*PROMPT:* Transcribe the data below verbatim from the line with "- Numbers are" to the line with "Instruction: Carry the". Include both of those lines.

___ RAW DATA

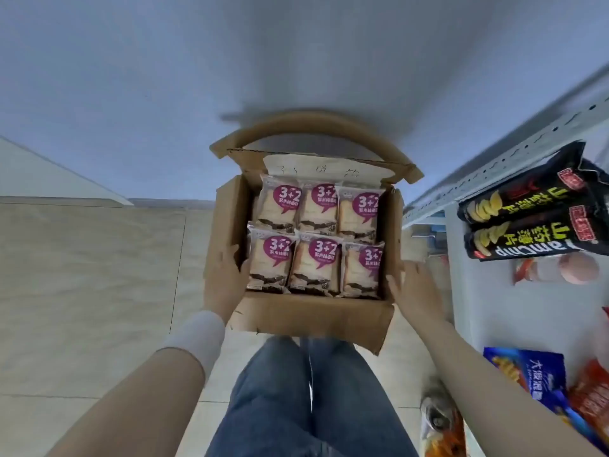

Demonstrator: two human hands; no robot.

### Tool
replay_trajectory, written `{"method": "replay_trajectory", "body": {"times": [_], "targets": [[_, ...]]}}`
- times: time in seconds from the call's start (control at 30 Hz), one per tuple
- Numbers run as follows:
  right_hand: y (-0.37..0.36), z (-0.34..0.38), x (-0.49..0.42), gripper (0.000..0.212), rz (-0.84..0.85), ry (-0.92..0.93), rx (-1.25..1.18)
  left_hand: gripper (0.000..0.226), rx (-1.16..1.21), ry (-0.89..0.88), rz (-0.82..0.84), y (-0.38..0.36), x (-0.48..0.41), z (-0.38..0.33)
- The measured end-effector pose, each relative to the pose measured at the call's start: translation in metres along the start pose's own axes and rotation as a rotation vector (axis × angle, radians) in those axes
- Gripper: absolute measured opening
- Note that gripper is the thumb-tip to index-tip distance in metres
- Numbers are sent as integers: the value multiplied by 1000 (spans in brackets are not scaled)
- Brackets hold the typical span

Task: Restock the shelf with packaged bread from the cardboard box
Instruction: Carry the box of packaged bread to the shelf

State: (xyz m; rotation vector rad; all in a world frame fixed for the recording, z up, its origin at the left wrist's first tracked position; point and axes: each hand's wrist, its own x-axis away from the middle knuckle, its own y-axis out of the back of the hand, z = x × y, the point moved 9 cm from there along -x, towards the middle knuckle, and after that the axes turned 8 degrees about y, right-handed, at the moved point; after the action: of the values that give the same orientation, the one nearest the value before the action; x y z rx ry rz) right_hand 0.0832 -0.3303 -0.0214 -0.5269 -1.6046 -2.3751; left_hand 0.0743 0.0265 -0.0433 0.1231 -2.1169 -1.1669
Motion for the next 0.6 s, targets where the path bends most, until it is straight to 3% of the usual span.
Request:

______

*RESULT FOR THIS TASK:*
- Numbers are sent as integers: the value multiplied by 1000 (spans in brackets are not scaled)
- Brackets hold the typical span

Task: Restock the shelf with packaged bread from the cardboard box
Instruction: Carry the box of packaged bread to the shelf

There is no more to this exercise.